Another major development in the history of insurance was the invention of life insurance, which was initially designed to provide financial security for widows and orphans of deceased breadwinners. The first life insurance company was founded by Edward Rowe Mores in 1774, and was called the Society for Equitable Assurances on Lives and Survivorship. The company used a mathematical formula, called the mortality table, to calculate the premiums and benefits based on the age, health, and occupation of the insured. The mortality table was based on the statistical analysis of the life expectancy and death rates of different groups of people, and was a breakthrough in the science of actuarialism.

The 19th and 20th centuries saw the emergence of new types of insurance, such as health insurance, disability insurance, accident insurance, liability insurance, property insurance, and automobile insurance. These types of insurance were created to meet the changing needs and demands of a growing and industrializing society. Insurance also became more accessible and affordable to the masses, as insurance companies expanded their markets and diversified their products. Insurance also became more regulated and standardized, as governments and professional associations intervened to protect the interests of the consumers and the insurers.

Insurance in the Present Era

The present era of insurance is characterized by the rapid development of technology, globalization, and innovation. Technology has enabled insurance companies to collect, store, analyze, and share vast amounts of data, which can improve their risk assessment, pricing, underwriting, claims processing, and customer service. Technology has also enabled insurance companies to offer new and customized products and services, such as online platforms, mobile apps, telematics, peer-to-peer insurance, microinsurance, and parametric insurance. 

Technology has also created new challenges and opportunities for insurance companies, such as cyber risks, data breaches, artificial intelligence, blockchain, and the Internet of Things. Globalization has increased the interconnection and interdependence of the world, which has implications for the insurance industry. Globalization has increased the demand for insurance, especially in emerging markets, where insurance penetration is low but growing. 
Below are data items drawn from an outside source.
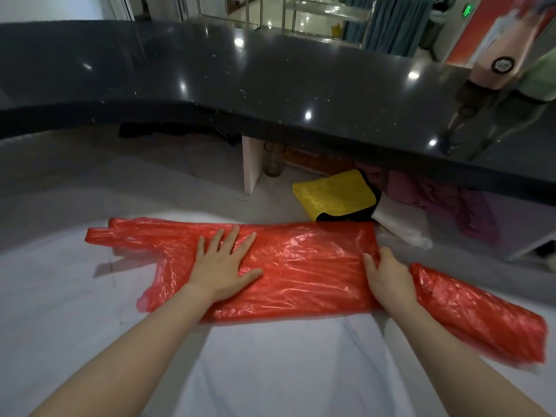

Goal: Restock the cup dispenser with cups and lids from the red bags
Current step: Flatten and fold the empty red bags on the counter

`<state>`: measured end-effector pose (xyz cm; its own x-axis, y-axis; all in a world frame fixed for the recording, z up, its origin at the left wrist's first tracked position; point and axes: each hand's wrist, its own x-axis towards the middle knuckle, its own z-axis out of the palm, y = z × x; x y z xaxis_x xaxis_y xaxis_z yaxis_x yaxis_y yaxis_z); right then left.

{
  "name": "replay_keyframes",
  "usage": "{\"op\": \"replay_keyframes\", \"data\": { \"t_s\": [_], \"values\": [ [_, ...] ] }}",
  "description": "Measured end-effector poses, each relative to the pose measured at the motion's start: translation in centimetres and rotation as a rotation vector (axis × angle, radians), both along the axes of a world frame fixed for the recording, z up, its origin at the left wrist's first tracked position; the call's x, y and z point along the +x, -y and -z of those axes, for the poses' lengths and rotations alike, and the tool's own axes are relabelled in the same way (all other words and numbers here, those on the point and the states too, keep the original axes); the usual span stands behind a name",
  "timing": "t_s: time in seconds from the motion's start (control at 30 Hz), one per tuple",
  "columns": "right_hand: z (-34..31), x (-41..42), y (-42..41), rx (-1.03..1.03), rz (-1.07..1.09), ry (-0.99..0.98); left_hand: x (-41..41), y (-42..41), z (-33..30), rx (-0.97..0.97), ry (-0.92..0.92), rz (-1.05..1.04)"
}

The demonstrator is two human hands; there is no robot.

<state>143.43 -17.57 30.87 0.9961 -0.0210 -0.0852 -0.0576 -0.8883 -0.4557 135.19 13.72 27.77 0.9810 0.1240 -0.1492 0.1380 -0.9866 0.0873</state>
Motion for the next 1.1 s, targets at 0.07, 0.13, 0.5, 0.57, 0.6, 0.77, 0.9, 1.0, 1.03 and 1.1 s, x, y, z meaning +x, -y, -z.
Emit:
{"op": "replay_keyframes", "data": {
  "t_s": [0.07,0.13,0.5,0.57,0.6,0.77,0.9,1.0,1.03,1.1],
  "values": [
    [-0.5,-0.8,-0.2,0.018,0.003,0.031,-1.0,-0.1,0.0,0.017,0.007,0.014],
    [-0.7,-1.9,-0.7,-0.005,-0.085,0.129,-1.8,-0.1,0.0,0.031,0.012,0.018],
    [-0.4,-4.0,-4.1,-0.363,-0.622,0.207,-3.1,-0.2,-1.9,0.105,0.1,0.161],
    [0.0,-3.7,-4.2,-0.373,-0.632,0.153,-3.1,-0.7,-1.9,0.06,0.104,0.213],
    [0.2,-3.5,-4.2,-0.368,-0.632,0.129,-3.2,-0.9,-1.8,0.027,0.1,0.233],
    [0.9,-2.4,-4.5,-0.338,-0.588,0.039,-3.0,-1.7,-1.3,-0.021,0.149,0.265],
    [1.4,-1.9,-4.6,-0.4,-0.562,0.027,-1.8,-2.1,-1.9,-0.044,0.163,0.271],
    [1.7,-1.7,-4.7,-0.391,-0.55,0.017,-1.3,-2.3,-2.2,-0.086,0.12,0.236],
    [1.8,-1.7,-4.7,-0.387,-0.549,0.014,-1.3,-2.4,-2.2,-0.092,0.1,0.182],
    [2.0,-1.7,-4.5,-0.383,-0.555,0.01,-1.3,-2.5,-2.1,-0.079,0.045,0.081]
  ]
}}
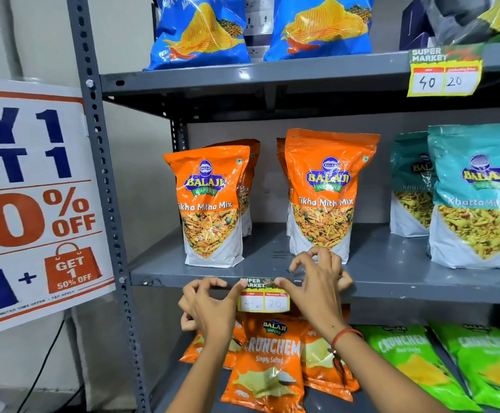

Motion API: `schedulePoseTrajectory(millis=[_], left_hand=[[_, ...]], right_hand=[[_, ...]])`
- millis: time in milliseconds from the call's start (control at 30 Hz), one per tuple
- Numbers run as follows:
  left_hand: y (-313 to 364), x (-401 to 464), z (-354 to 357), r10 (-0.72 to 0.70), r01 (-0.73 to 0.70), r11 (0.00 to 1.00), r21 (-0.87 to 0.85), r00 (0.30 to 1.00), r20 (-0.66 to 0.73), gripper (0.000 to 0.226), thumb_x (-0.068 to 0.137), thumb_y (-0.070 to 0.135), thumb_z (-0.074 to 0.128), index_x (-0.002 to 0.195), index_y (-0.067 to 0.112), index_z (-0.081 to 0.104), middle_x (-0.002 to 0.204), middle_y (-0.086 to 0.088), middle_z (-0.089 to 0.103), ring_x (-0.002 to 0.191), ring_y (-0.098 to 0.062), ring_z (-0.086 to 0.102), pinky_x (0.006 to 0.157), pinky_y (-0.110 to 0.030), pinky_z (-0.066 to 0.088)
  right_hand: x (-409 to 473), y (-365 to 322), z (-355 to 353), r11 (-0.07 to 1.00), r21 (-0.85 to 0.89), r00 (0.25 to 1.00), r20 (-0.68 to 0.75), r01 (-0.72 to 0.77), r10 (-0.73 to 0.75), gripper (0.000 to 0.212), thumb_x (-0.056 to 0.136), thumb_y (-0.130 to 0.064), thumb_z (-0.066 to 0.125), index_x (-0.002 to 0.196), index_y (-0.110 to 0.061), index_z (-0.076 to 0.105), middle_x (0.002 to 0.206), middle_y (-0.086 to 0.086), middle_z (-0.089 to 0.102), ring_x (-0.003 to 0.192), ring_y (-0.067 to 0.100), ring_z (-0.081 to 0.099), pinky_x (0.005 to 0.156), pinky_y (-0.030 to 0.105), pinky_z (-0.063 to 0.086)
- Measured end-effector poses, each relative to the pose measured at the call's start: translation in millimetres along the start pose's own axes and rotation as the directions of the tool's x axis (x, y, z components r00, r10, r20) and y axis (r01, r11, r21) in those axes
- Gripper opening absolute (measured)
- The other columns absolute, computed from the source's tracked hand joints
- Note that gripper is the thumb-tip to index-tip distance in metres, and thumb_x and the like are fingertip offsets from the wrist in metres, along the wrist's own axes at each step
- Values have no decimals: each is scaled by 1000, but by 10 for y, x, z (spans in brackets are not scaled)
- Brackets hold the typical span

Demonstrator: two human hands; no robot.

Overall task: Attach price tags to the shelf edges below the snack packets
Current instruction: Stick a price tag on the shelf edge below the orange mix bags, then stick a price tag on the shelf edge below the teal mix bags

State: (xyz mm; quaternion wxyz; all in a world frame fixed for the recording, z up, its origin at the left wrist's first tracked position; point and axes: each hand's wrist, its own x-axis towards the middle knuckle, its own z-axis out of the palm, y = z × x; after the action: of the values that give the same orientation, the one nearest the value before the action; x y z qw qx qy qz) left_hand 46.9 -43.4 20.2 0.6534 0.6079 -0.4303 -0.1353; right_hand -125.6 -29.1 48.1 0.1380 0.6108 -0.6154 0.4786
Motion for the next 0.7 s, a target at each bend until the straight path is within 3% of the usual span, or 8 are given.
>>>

Globalization has also increased the competition and cooperation among insurance companies, as they seek to expand their reach and diversify their portfolios. Globalization has also increased the exposure and vulnerability of insurance companies to global risks, such as pandemics, natural disasters, terrorism, and climate change. Innovation is the key to the survival and success of the insurance industry in the present era. Insurance companies need to constantly adapt and evolve to meet the changing needs and expectations of their customers, stakeholders, and regulators. 

Insurance companies need to innovate not only in their products and services, but also in their processes, strategies, and cultures. Insurance companies need to embrace digital transformation, customer-centricity, social responsibility, and sustainability. Insurance companies need to leverage their strengths, such as their expertise, experience, and trust, and overcome their weaknesses, such as their complexity, inefficiency, and inertia.


Insurance is a vital and valuable service that has been around for thousands of years. Insurance has a rich and fascinating history that reflects the evolution of human society and civilization. Insurance has also faced and overcome many challenges and crises, and has learned and improved from them. Insurance is not a static or stagnant service, but a dynamic and progressive one.